On Saturday, the Duma is due to vote on each charge separately. For the impeachment process to continue, at least one of the charges must be supported by two-thirds of the 450 deputies, or by 300 deputies.
Russia's vague 1993 constitution makes impeaching a president and removing him from office very difficult.
If one of the five charges musters the necessary support, the Duma has five days to submit the charges to the Supreme Court for examination and to the Constitutional Court to confirm that the procedure has not been violated. If both courts give a positive ruling, the accusations then go to the upper house, the Federation Council. A two-thirds council majority is then required to remove Yeltsin from office.
Analysts say that behind the legal maneuvering and parliamentary debate is a power struggle that threatens to send the country into a constitutional crisis.
They say the first moves may have been made yesterday when the President sacked prime minister Yevgeny Primakov and appointed Yeltsin loyalist Sergei Stepashin as acting premier..
Under Russian law, any new prime minister must be approved by the Duma. If the Duma fails to approve the president's choice in three tries, the president must dissolve the body and call fresh elections.
The feared constitutional deadlock stems from the fact that Yeltsin can not dissolve the Duma after the start of the impeachment process after the Duma votes on the charges and submits them to the Supreme Court.
The Duma is set to begin considering Stepashin as Russia's new prime minister on Wednesday (May 19).
None of the wrangling will be necessary if the Duma fails to come up with the necessary votes against Yeltsin on at least one of the five impeachment charges.
Until Primakov was sacked, only one charge --the one involving the 1994-1996 war in Chechnya-- was considered as standing a chance of winning 300 votes.

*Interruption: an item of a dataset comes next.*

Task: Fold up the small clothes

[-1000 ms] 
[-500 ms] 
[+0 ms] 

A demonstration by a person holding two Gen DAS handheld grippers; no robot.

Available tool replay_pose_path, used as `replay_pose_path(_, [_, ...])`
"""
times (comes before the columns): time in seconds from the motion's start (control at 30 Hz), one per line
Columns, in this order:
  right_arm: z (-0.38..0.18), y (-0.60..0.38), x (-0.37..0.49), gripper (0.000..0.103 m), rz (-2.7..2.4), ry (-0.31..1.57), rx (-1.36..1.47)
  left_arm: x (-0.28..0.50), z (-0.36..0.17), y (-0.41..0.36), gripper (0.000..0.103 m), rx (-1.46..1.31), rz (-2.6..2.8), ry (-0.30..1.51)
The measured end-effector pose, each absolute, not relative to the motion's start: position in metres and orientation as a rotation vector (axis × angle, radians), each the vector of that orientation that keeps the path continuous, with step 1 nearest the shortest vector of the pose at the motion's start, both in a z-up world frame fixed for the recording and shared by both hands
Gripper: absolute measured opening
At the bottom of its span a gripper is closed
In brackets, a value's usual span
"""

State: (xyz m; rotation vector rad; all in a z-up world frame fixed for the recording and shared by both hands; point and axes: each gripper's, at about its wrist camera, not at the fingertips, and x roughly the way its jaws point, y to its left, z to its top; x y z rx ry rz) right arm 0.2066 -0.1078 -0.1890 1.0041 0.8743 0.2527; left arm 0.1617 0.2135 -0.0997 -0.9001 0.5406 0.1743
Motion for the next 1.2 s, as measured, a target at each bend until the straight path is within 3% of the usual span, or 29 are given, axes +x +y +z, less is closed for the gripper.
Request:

But with tempers now flaring in the Communist-led Duma after Primakov's dismissal, some say the charges will be approved easily.
Duma Speaker and prominent Communist Gennady Seleznev said that after Primakov's sacking Yeltsin's impeachment "will gather not 300 but 400 votes."
The task of the Kremlin, analysts say, is to convince deputies belonging to moderate political groups such as Yabloko and the Russian Regions to reject impeachment for the good of the country and the constitution.
Yabloko leader Grigory Yavlinsky, appearing on last night on NTV commercial television, said the impeachment issue "remains open" for his faction.
The Director of the Moscow Center for Strategic Studies, Andrei Piantkovsky, told RFE/RL's Russian service that the Communist faction and its satellites "cannot afford to lose face" in front of their electorate in the impeachment vote.
However, according to Piantkovsky, Yabloko or Russian Region members could tell voters that in order to prevent the full destabilization of the country, they could continue to condemn Yeltsin's actions on Chechnya, while at the same time withdrawing their vote for impeachment.